The problem |
Your task is to copy each line of the records that includes the string "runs".

----

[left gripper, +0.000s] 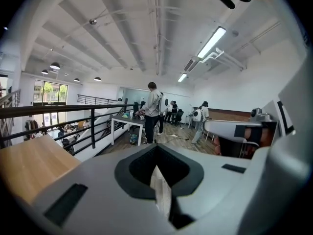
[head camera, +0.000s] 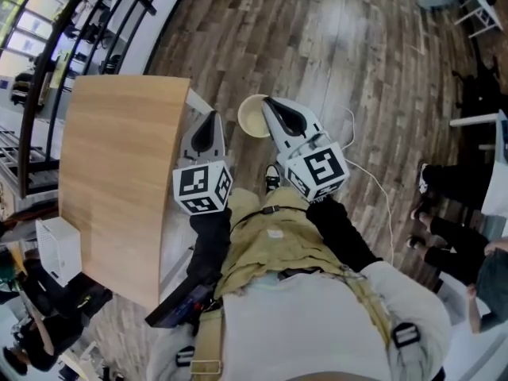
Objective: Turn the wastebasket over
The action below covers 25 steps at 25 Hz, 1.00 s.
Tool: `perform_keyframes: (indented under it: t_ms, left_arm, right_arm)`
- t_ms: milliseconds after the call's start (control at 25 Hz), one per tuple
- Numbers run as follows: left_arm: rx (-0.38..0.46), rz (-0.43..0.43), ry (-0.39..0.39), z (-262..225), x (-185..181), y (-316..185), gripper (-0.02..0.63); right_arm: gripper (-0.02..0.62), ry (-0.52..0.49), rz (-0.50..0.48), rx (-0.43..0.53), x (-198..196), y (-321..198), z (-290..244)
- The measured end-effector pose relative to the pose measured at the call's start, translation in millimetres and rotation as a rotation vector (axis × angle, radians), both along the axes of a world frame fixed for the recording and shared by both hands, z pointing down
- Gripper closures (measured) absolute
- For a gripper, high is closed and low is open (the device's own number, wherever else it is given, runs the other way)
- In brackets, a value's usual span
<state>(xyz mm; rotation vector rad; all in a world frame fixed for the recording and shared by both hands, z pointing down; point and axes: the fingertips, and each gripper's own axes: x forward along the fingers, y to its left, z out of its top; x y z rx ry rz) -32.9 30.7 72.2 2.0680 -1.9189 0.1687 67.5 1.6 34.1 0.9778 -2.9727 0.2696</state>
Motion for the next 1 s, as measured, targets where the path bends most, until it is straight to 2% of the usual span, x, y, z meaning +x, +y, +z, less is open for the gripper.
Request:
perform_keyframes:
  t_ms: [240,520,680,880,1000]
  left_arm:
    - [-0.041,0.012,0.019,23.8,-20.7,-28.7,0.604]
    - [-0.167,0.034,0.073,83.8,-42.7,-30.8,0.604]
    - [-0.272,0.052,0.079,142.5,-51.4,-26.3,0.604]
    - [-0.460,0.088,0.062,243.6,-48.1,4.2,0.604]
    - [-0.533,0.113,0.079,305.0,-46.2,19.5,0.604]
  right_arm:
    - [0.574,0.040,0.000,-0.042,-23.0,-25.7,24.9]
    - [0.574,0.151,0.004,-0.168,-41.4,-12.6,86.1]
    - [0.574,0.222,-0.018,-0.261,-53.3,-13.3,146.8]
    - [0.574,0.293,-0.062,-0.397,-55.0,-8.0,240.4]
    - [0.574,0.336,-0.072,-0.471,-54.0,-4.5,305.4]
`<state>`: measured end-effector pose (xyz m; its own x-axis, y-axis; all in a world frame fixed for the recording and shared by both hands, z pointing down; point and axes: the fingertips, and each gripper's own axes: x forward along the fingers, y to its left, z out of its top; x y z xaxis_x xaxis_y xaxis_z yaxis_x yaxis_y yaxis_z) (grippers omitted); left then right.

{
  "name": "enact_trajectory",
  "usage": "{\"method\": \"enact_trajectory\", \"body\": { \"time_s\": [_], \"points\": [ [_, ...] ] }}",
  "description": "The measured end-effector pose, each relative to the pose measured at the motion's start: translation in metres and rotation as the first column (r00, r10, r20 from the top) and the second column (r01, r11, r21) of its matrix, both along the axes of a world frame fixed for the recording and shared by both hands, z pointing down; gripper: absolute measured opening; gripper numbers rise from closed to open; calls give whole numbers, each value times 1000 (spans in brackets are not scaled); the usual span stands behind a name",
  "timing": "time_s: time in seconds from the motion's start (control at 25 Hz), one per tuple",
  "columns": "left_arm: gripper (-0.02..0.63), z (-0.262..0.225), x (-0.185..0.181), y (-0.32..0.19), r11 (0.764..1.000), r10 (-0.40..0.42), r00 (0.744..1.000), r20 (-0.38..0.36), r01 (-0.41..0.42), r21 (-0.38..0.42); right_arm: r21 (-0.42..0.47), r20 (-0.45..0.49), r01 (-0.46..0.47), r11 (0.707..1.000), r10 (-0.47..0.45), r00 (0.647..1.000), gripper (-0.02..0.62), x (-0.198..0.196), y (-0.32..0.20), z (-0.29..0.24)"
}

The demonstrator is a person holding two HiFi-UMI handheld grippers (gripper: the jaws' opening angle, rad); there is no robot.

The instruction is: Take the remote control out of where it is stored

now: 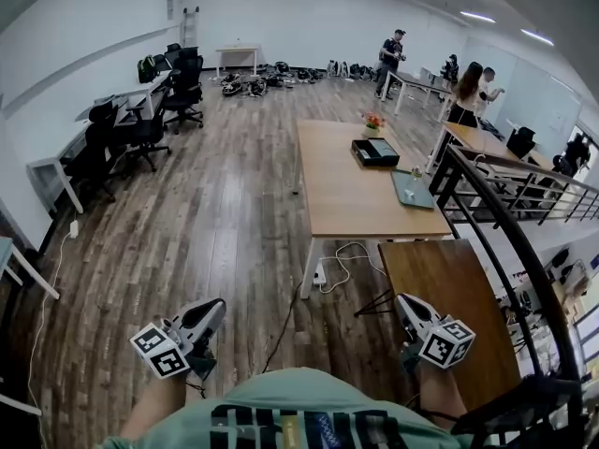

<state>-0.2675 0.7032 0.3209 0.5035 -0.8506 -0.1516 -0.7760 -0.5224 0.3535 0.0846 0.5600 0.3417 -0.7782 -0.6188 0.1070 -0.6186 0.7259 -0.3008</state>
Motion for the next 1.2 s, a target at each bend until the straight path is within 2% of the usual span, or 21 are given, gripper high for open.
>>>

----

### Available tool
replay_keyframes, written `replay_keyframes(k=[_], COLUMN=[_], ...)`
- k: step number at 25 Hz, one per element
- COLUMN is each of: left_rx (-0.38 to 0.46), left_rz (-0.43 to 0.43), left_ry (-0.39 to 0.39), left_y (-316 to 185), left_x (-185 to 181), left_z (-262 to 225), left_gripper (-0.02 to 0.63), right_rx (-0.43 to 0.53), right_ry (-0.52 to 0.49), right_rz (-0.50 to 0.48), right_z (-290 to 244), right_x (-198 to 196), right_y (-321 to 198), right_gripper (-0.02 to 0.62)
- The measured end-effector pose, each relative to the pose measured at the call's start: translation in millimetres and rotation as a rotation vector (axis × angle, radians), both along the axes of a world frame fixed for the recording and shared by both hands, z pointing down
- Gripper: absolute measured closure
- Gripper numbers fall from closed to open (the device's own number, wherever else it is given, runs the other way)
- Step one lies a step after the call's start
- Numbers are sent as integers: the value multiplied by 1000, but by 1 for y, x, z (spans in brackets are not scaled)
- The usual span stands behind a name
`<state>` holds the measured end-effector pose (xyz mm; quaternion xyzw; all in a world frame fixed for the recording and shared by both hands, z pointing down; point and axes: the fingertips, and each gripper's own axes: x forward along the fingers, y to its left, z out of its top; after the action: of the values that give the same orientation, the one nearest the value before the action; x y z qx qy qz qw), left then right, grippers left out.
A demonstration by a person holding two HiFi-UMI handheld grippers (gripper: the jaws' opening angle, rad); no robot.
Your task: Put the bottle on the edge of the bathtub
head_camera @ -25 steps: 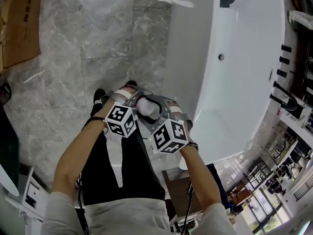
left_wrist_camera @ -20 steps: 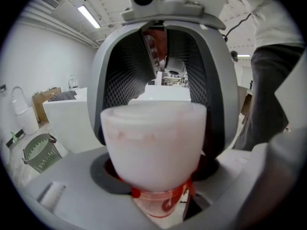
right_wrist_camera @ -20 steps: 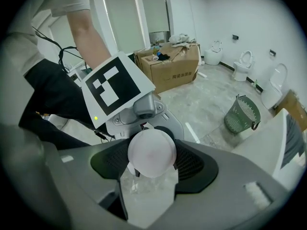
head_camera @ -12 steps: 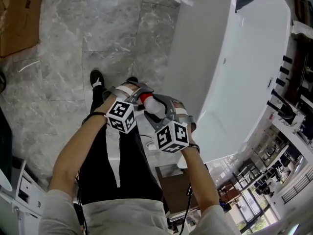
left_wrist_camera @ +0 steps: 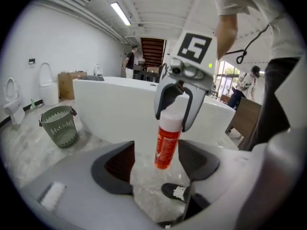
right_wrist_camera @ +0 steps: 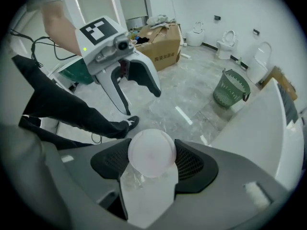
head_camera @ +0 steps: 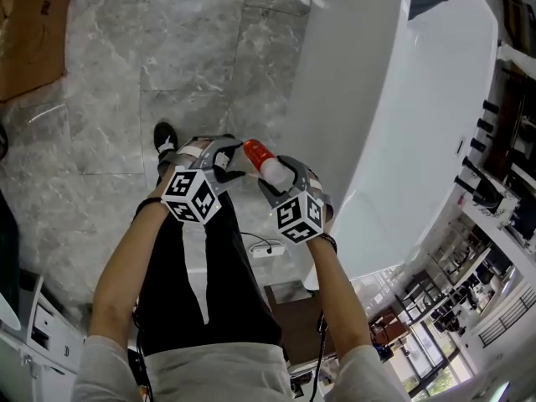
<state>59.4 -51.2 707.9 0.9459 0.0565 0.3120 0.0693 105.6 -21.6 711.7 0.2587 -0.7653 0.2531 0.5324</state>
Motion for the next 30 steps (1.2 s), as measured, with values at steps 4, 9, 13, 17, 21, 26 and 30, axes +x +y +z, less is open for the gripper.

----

Task response |
- For a gripper, high is closed and low is open (the device's own number, wherever else it is given, runs the other way)
- Gripper numbers fall from closed to open (the device's own number, wherever else it is given, runs the other way)

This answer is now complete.